これまでは手書きでその業務をしていたので、かなり効率化されました。
舟山様:
クロスログを導入して訪問の抜け漏れは減りました。
また、1時間以上かかっていたスケジュール調整する時間も、感覚的には半分くらいに減ったと思います。
これまでのフローでは確認するページが多く、それが「調整しづらさ」になっていましたが、クロスログでは一つにまとまって、予定のチェックがしやすくなりました。
運用を定着させるコツ
渡邉先生:
わかりやすいルールを、きっちり決めてしまうことです。
運用上のルールを明確にして、文字に起こし、全員に「こうするからね」とルールを決めてしまえば楽です。
当院の場合は医師が20名近くいるため、以前全員にざっくりとした使い方を伝えてしまったため、各々が思い思いの方法で使ってしまいました。
そうすると事務員さんが混乱してしまったという経験があるため、細かいところまでルールを決めてやっています。
他の病院にクロスログをおススメできるポイントは?
近藤先生:
今後、ますます在宅医療の需要が増えて来ると言われています。質が高く重症な方まで診られる在宅医療を全国で展開していかないと日本の医療が大変になると。
在宅医療に関して、件数が多くない場合は必要性を感じていないかもしれないが、100名200名と患者さんが増えてくると、医師や他の職種でも課題にぶつかります。
私たちもどうすればスケジュールが効率化できるのか考えました。
当院にもスーパー事務員さんがいて、ルート調整が得意な方がいるのですが、一時期別のシステムを入れて実験しましたが、どうしてもそのスタッフには勝てない、ということがありました。
そこで今回クロスログを導入してわかったのですが、システムがスタッフに勝つのではなく、そのスタッフがクロスログを使うことでより強力なものになる、ということです。

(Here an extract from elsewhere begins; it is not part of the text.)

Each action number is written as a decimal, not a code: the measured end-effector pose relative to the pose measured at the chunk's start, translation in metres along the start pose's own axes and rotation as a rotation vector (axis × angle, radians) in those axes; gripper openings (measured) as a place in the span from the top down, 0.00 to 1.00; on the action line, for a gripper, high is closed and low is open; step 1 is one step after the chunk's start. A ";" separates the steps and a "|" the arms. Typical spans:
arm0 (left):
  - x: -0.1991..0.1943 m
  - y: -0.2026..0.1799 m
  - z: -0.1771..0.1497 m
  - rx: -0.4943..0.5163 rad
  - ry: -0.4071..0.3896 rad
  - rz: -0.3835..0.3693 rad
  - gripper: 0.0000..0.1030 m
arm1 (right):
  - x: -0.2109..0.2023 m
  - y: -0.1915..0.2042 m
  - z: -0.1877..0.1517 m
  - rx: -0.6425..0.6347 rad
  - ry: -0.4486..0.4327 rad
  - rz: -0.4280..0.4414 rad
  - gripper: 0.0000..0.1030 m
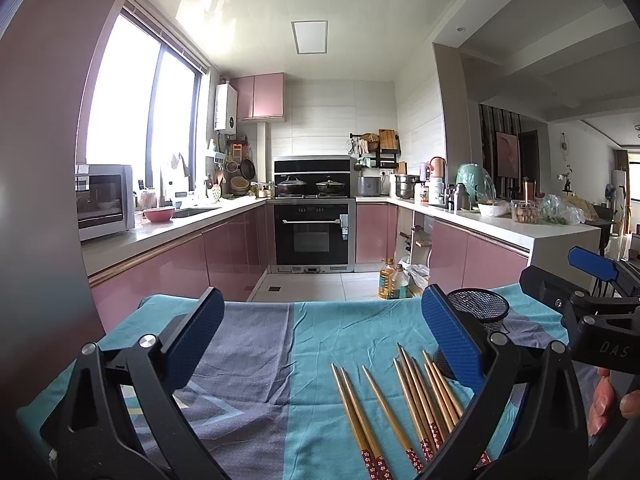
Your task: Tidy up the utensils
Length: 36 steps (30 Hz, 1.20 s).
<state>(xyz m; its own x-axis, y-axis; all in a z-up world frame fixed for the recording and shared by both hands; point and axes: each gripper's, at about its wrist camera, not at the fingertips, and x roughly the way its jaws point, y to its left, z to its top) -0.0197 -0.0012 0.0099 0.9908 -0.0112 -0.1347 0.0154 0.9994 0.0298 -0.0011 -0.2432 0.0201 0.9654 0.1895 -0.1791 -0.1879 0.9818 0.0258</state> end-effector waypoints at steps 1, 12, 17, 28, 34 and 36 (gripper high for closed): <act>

そのスタッフがクロスログを使うことで、頭の中が可視化され、やってたことが言語化されます。
それが共有してみんながわかるようになったため、当院の訪問診療はより強くなりました。
貴院の今後の展望を教えてください
近藤先生:
当院が目指しているものは、コミュニティ・ホスピタルという病院です。
今では色々な病院が使ってくれているコミュニティ・ホスピタルという概念ですが、今回の診療報酬改定でもあったように、中小病院にはなかなかに厳しく風向きが強いところもあります。
しかし、地域には絶対に必要なものだと思っています。
それは外来、病棟、さらに在宅医療も提供できて、それ以外でも地域の人が集まるなど、地域の中心になる病院は中小病院です。
本当に重症になった時には高次医療機関、普段の相談はかかりつけのクリニック、そして時々入院してたまに在宅医療をしてくれて、というような病院が地域に一つあることは、その地域にとってとても大事なことです。
私たちはコミュニティ・ホスピタルの中心としてどんどん発信していかないといけないし、地域で何世代にも渡って愛される病院、今を生きている方だけでなく、未来を生きるみんなを支えられる病院を目指していきます。
その中で、在宅医療のためにクロスログさんが色々と協力してくれるととても心強いと思います。
クロスログの導入で、共有することのメリットや業務の効率化を感じていただき、嬉しく思います。
皆さま、ご多忙の中インタビューにご協力いただき、本当にありがとうございました。